• Source data:
- Opening Delimiter -

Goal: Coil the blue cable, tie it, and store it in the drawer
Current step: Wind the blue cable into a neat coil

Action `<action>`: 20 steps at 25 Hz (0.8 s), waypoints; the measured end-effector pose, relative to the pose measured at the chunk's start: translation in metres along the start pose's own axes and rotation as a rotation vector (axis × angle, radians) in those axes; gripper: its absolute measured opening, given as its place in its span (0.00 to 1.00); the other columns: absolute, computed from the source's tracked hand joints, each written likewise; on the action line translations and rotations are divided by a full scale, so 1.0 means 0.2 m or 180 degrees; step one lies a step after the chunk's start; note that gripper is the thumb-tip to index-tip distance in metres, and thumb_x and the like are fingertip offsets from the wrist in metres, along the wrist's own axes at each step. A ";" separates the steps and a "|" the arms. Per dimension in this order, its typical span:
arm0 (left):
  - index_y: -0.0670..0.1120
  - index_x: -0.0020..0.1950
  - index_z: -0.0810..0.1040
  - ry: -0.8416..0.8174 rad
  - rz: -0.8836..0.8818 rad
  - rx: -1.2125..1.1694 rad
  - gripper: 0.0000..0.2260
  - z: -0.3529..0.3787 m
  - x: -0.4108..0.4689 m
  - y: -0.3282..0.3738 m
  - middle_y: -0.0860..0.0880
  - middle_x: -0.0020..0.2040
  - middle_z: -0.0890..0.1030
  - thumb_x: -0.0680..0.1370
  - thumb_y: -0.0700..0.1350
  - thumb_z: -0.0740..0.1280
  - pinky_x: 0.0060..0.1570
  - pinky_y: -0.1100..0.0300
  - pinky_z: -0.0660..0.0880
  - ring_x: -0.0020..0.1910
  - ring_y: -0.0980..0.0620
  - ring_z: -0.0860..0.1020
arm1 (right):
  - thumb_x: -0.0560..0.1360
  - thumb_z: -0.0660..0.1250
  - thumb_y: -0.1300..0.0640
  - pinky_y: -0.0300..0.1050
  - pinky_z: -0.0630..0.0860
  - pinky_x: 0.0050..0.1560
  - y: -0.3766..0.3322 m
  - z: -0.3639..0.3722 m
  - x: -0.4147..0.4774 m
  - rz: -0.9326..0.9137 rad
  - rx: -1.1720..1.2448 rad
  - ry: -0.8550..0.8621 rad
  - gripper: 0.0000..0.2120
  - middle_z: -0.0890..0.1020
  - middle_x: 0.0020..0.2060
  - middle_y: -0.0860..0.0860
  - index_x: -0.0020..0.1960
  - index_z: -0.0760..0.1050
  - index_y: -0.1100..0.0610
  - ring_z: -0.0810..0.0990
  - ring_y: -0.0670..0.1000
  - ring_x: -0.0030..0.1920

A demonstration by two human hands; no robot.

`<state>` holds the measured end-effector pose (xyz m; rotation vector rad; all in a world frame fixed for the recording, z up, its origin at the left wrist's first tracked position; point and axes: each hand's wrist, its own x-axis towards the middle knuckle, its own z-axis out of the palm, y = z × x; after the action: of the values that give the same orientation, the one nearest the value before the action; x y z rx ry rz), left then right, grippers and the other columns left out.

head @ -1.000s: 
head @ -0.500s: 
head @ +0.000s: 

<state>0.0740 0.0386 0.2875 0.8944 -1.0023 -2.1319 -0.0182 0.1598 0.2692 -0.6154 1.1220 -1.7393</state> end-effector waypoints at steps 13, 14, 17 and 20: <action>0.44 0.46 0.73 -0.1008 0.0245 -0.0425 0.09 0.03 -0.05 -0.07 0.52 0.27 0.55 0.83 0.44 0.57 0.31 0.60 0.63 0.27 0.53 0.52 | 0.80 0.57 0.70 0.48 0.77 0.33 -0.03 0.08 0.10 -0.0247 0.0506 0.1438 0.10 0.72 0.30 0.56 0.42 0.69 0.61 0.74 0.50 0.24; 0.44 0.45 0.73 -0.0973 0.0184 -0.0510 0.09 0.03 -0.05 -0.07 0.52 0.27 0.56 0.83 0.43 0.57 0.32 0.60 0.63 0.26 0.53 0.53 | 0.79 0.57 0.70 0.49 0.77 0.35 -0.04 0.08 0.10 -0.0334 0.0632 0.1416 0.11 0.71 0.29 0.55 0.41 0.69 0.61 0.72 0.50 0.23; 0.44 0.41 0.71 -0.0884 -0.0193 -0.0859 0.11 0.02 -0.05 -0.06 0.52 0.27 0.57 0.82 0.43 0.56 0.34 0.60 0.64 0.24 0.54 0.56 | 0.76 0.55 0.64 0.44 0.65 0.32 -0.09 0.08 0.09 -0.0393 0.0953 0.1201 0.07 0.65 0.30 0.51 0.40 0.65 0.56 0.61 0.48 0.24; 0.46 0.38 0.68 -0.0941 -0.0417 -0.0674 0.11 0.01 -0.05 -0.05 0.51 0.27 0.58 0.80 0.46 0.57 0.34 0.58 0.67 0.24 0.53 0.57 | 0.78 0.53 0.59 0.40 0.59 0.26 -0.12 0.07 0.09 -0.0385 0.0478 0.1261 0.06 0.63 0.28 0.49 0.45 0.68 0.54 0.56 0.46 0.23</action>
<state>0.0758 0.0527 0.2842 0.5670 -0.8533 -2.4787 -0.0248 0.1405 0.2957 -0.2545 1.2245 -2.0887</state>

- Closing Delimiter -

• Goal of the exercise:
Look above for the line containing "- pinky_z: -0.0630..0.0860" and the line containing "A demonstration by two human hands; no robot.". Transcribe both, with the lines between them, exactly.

• Written reply:
  - pinky_z: -0.0630..0.0860
  - pinky_x: 0.0050..0.1560
  - y: -0.3766..0.3322 m
  - z: -0.3639..0.3722 m
  - x: -0.4147..0.4774 m
  - rz: -0.9326..0.9137 rad
  - rx: -1.1720..1.2448 rad
  - ry: -0.8550..0.8621 rad
  - gripper: 0.0000..0.2120
  - middle_z: -0.0890..0.1020
  - middle_x: 0.0020..0.2060
  - middle_y: -0.0860..0.0860
  - index_x: -0.0020..0.1960
  - index_z: -0.0760..0.1050
  - index_y: -0.1100..0.0610
  - ring_z: -0.0810..0.0990
  - ring_y: -0.0670..0.1000
  - ring_x: -0.0030..0.1920

A demonstration by two human hands; no robot.

This output completes the exercise.